Your objective ▸
Reproduce the full listing below exactly. Do not include the pictures.

====

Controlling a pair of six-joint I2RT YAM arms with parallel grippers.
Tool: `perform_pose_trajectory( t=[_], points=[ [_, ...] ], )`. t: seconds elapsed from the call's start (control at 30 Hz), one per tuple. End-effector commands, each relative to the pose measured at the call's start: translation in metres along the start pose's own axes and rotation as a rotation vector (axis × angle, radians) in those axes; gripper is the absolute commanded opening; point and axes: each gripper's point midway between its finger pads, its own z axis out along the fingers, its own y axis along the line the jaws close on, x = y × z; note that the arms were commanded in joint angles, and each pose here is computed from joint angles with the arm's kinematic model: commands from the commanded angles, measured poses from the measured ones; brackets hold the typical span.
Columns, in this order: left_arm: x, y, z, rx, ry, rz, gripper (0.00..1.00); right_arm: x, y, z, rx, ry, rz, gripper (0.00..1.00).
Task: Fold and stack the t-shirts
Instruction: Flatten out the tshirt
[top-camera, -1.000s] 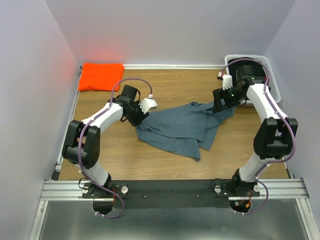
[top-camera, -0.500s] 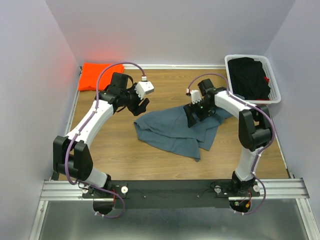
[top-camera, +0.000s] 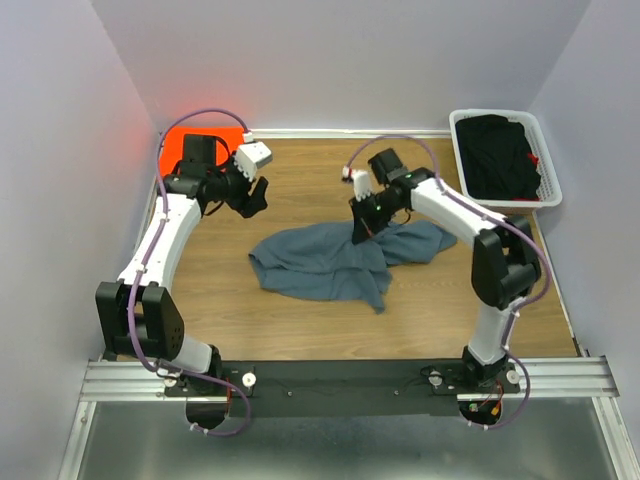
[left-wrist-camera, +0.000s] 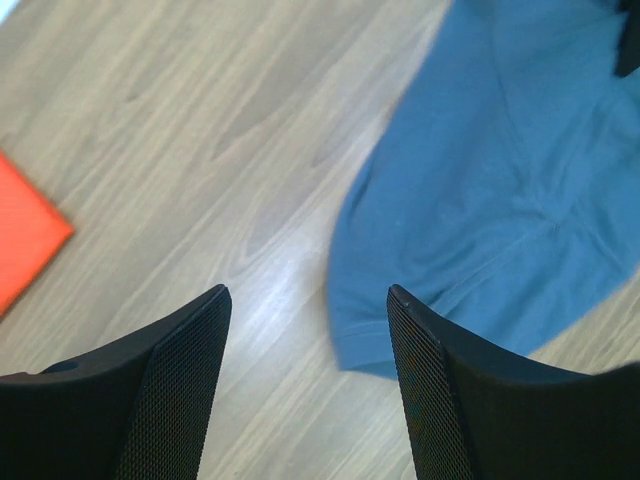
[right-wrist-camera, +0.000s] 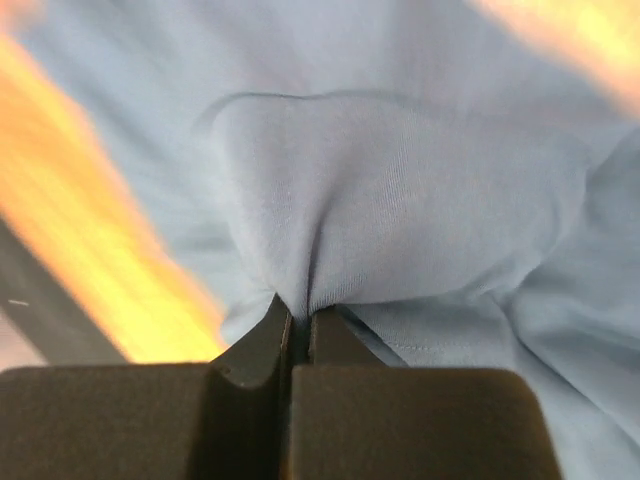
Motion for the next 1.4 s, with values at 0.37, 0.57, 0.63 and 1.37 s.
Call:
perform_pose_trajectory(
  t=[0.37, 0.57, 0.63, 1.37],
  points=[
    [-0.007, -0.01, -0.011, 0.095, -0.055, -0.001, 0.91, -0.023, 0.057, -0.08, -0.101, -0.166, -0.148, 1.0],
    [0.004, -0.055, 0.011, 0.166, -0.032, 0.111, 0.91, -0.01, 0.025, -0.082, -0.03, -0.151, -0.088, 1.0],
    [0.017, -0.076, 0.024, 0.203, -0.005, 0.166, 0.9, 0.0, 0.003, -0.082, -0.017, -0.143, -0.024, 0.99],
    [0.04, -0.268, 0.14, 0.392, 0.134, 0.826, 0.61, 0.052, -0.091, -0.006, -0.073, 0.002, 0.329, 0.52]
  ],
)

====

Exercise result ▸
Controlling a pair of six-joint I2RT YAM arms with parallel grippers.
Tool: `perform_pose_trajectory( t=[_], points=[ [_, ...] ], )`. t: seconds elapsed from the call's start (control at 30 Hz), one per tuple. End-effector commands, each relative to the pose measured at the call's start: translation in metres along the start pose's own axes and rotation as a rotation vector (axis × angle, radians) in those axes; gripper is the absolute commanded opening; point and axes: each gripper's point midway between its finger pads, its own z axis out along the fingers, its own y axis along the line the jaws close on, x = y × z; note that the arms were commanded in joint angles, and each pose here is computed from joint angles with the arm's kinematic model: commands from the commanded angles, measured poses from the measured ones; brackets hold the typical span.
Columns, in this order: left_arm: x, y, z, rx, ry, rz, gripper (0.00..1.00); right_arm: x, y, z, rx, ry, rz, gripper (0.00..1.00).
Task: Fold and stack the t-shirts
Instruction: Flatten out the tshirt
[top-camera, -1.000s] 
[top-camera, -0.500s] 
[top-camera, +0.000s] 
[left-wrist-camera, +0.000s] 
[right-wrist-camera, +0.000s] 
Motion for the next 1.4 s, with values at 0.37, 0.57, 0.63 and 1.37 s.
Call:
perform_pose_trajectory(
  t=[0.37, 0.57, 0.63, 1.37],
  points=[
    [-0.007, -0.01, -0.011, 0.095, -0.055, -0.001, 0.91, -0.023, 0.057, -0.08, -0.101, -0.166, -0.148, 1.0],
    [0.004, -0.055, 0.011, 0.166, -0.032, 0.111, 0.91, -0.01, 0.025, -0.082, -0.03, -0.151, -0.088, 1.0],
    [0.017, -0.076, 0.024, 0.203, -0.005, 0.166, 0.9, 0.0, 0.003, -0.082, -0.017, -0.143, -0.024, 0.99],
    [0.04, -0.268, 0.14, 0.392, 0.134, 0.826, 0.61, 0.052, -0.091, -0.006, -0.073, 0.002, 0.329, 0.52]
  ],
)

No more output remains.